I remember thinking that batting gloves somehow made you a better hitter (I eventually stopped using them).

I remember a $40 Nike glove from Dick’s, I think, that was HUGE that was my second glove ever, that I used for most of my life (I still have it). I think I’ve ever owned two (the first got left out in the rain and got slugs in it at one point while sitting on the car on the carport that was broken down for years (the first car that I ever remember riding in: it was a Horizon) that had black widows in it, and my current glove got left out in the rain as well (I think it was “Hot Glove” that fixed it right up 😀

I remember being fascinated by the differences between gloves: how they fit, size, color, how they closed, etc.

I LOVED putting on my uniform and wearing it made me feel proud.

Basketball has its OWN set of memories, but I’ll remember them later.

I recall playing in a rainstorm and sewage with my brother (we thought it was mud). Dad came home to us playing in the drainage ditch in the front yard right beside the road. He was not too proud.

I also remember getting caught playing on the roof.

Trees are another day.

I remember when I only used computers for Windows 98 and solitaire (I didn’t even know that it was a non-computer game at first).

I could talk about my history with technology, and how I philosophically handled this situation.

I could talk about my personal history with how I deal with people telling me that I write too much (a joke).

I remember playing catch with my dad and brother.

We used to pitch to each other until we HIT each other, and Jason hit me in the ear and head from point blank range.

I remember he peed in my mouth and we fought until dad got home, and acted like nothing happened.
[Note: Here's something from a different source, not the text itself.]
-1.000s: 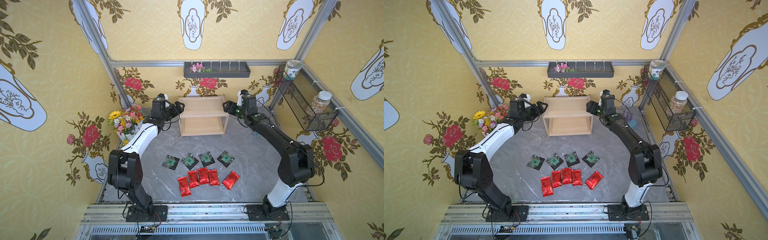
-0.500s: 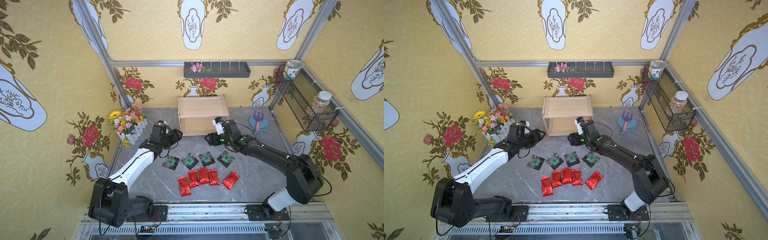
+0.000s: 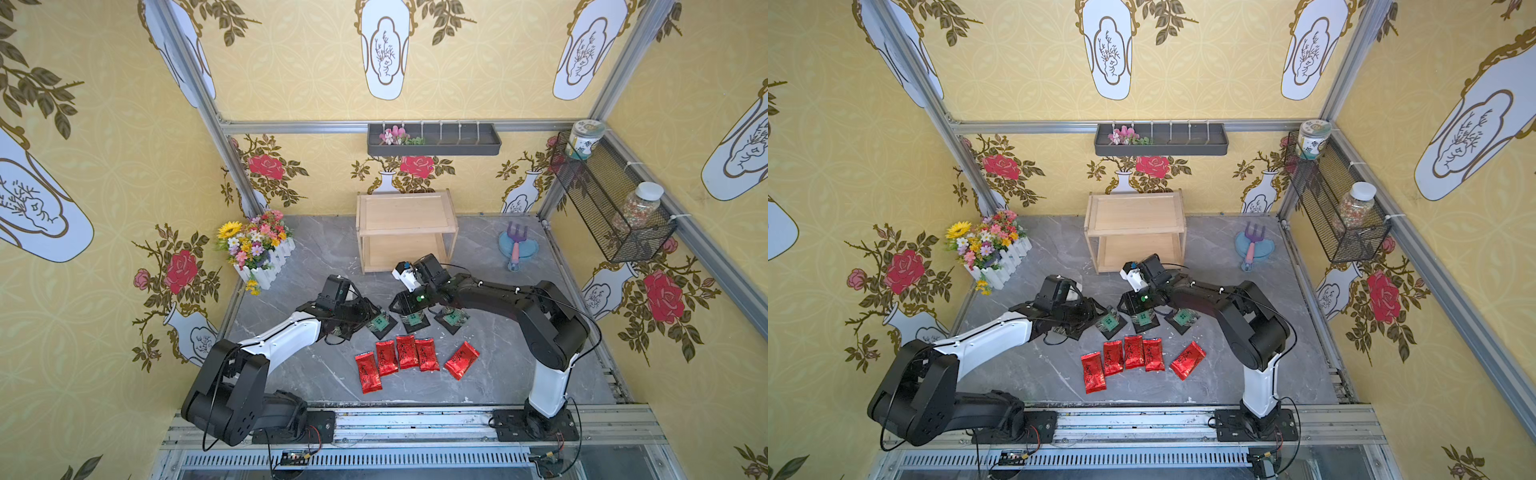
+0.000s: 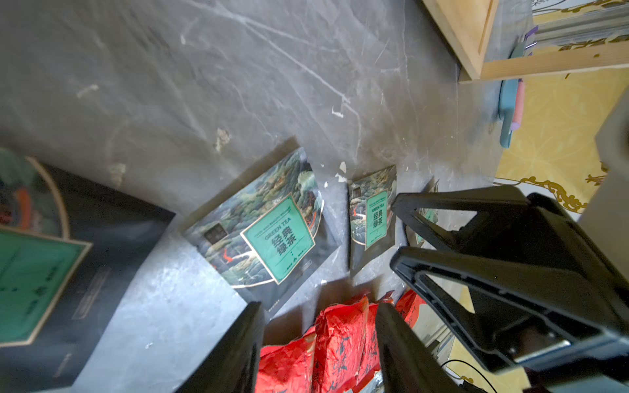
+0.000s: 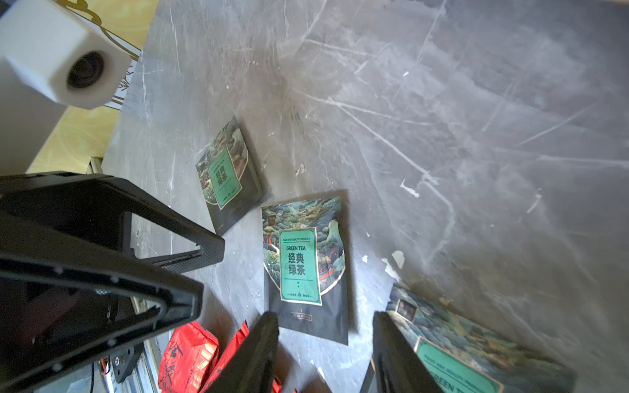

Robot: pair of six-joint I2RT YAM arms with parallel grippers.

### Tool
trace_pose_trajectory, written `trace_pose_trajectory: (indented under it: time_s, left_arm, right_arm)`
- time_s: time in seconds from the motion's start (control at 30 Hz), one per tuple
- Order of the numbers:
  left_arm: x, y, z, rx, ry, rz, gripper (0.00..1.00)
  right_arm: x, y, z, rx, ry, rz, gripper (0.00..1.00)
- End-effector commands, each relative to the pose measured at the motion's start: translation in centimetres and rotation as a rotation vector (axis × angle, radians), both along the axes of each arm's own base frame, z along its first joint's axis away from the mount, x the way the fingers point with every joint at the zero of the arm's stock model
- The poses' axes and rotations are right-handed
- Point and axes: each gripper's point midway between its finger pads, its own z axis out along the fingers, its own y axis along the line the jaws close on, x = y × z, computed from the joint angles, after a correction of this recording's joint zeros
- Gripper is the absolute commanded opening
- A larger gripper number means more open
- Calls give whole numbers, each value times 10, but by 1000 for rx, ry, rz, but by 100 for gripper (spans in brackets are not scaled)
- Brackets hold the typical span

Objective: Place the tea bags on the shelf by color
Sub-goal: Pick up the tea bag from the center of the board.

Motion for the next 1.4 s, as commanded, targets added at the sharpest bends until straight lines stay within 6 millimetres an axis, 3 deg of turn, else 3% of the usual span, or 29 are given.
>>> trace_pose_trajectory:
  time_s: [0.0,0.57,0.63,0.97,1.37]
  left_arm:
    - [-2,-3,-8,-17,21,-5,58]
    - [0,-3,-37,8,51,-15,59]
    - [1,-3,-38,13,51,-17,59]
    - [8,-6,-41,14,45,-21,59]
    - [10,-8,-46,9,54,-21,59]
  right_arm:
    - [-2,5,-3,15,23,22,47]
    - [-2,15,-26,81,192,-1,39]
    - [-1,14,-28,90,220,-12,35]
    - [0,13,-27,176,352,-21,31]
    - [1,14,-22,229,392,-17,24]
I remember getting into physical fights with my mom when I was younger. She never HAS had a lot of common sense, even though she’s always loved us (her lack of common sense causes problems, ESPECIALLY to me).
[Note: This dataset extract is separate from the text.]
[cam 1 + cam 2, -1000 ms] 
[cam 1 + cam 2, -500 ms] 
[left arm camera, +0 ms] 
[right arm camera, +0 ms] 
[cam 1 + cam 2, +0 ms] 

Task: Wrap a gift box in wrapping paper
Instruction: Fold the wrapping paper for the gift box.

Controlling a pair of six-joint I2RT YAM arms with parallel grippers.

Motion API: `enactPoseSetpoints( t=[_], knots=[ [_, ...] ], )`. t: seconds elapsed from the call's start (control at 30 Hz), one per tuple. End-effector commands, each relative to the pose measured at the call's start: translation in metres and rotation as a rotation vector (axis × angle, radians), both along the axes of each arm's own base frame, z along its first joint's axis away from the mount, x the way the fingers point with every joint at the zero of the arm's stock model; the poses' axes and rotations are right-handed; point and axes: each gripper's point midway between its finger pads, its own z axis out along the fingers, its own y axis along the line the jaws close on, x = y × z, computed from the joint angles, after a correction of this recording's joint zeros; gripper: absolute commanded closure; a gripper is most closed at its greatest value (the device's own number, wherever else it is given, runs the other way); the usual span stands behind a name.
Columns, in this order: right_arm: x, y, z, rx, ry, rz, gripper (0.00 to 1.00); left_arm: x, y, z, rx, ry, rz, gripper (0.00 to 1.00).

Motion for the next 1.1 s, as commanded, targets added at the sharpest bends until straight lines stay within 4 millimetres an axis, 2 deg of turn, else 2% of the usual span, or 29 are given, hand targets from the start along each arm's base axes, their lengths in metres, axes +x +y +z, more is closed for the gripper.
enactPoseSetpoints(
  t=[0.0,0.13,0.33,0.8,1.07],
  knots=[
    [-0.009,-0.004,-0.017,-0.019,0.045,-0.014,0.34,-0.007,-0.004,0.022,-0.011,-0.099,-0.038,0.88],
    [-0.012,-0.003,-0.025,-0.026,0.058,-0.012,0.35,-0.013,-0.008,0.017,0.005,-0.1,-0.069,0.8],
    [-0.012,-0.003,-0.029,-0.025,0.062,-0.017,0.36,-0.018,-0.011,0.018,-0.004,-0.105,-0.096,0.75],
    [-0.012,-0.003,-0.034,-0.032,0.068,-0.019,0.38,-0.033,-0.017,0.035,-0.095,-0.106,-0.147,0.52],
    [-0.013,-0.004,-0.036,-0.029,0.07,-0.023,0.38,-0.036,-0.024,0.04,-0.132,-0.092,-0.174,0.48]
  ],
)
I remember her being gone for weeks at a time and moving out.

I remember my parents’, for lack of a better term, separation for a while.

I remember always being attracted to our friends’ moms.

I remember a particular group of friends that I’ll discuss later. We’d go over there at 7 pm or so and stay until 4 am Friday nights (and sometimes Saturdays). Our parents played card games: ESPECIALLY Phase 10 (I didn’t know this game was that old until looking this up. I thought it was recent, like invented when they started playing).

I’ll have to talk about my sports obsession when I was younger at a later date. (As well as troubles that I got into).

I remember climbing trees with this group of friends.

Stories will come later.

I ALWAYS had a boner underneath my athletic cup.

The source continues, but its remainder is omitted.